Work to be completed: The copy you return should hold only the lines from the top of the data below through the line with "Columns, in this", each duplicated exactly and with no pictures.

*** Information shown ***

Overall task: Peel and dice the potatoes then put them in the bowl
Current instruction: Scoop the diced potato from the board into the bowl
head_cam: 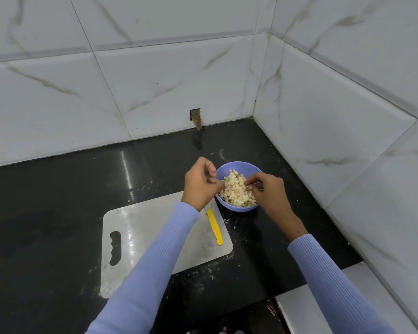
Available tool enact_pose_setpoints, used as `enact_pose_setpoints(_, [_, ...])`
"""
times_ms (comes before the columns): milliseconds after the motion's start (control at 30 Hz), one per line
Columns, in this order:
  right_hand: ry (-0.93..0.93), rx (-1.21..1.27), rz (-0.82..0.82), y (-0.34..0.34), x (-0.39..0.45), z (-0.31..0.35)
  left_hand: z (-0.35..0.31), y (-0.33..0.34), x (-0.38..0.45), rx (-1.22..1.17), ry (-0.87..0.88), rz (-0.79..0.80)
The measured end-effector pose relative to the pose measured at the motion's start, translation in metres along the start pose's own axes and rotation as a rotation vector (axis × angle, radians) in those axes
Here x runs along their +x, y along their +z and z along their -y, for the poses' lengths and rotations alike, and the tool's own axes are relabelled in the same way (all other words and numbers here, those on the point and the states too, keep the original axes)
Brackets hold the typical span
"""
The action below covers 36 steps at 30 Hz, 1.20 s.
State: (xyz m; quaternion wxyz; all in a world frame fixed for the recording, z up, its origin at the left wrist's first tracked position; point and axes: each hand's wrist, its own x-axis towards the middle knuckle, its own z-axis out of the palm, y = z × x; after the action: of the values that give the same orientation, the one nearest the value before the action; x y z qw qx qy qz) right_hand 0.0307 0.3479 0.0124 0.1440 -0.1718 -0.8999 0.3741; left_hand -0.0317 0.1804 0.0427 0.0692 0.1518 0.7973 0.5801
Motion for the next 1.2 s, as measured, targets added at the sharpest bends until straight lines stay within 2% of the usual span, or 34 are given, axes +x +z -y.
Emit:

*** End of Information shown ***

Result for this exercise:
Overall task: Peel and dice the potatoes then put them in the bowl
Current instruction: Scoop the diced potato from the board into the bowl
head_cam: 
Available tool enact_pose_setpoints, used as `enact_pose_setpoints(_, [_, ...])`
"""
times_ms (comes before the columns): milliseconds after the motion's start (control at 30 Hz), one per line
Columns, in this order:

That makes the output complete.